**Problem:** Which lines run from the one containing "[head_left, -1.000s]" to the end of the listing? Copy them out exactly, leaving out the rest.

**Supplied information:**
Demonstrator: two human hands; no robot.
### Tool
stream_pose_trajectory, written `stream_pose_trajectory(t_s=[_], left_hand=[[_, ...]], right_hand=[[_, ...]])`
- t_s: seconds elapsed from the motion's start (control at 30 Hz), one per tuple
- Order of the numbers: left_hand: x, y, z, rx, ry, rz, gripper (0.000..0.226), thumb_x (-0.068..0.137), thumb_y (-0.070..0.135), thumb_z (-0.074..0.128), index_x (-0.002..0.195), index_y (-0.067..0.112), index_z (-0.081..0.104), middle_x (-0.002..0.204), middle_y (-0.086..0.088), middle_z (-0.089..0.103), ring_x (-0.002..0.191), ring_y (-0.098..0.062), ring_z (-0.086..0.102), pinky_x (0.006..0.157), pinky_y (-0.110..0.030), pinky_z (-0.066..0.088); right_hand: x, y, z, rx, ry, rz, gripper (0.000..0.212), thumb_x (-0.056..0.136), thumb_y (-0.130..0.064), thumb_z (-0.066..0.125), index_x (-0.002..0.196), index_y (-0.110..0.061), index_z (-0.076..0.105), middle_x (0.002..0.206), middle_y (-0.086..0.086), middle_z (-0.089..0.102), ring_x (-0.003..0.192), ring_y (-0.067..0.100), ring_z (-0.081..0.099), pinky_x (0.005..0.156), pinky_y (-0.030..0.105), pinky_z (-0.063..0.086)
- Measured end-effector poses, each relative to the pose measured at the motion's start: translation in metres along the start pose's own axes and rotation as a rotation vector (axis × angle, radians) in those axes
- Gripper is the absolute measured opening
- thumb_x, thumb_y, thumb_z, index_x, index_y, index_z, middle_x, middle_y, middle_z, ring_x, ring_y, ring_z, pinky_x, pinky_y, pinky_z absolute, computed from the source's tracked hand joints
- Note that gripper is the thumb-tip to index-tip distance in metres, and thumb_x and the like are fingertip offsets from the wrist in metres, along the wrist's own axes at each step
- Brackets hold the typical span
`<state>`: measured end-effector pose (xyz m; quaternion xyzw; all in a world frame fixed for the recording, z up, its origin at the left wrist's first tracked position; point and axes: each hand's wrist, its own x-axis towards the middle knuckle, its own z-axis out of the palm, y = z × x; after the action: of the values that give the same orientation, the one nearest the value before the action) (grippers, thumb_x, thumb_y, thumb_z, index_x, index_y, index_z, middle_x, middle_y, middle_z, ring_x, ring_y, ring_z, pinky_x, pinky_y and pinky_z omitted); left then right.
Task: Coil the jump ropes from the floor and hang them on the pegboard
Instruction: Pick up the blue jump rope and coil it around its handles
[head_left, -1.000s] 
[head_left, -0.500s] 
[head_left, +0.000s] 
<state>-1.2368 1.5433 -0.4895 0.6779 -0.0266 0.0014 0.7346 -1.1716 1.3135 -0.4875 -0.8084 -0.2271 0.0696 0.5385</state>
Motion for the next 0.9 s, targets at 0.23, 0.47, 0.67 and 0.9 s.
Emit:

**Answer space:**
[head_left, -1.000s] 
[head_left, -0.500s] 
[head_left, +0.000s] 
<state>-1.2368 1.5433 -0.4895 0.6779 -0.0266 0.0014 0.7346 -1.1716 1.3135 -0.4875 -0.8084 -0.2271 0.0696 0.5385</state>
Motion for the next 0.9 s, targets at 0.23, 0.47, 0.67 and 0.9 s.
Emit:

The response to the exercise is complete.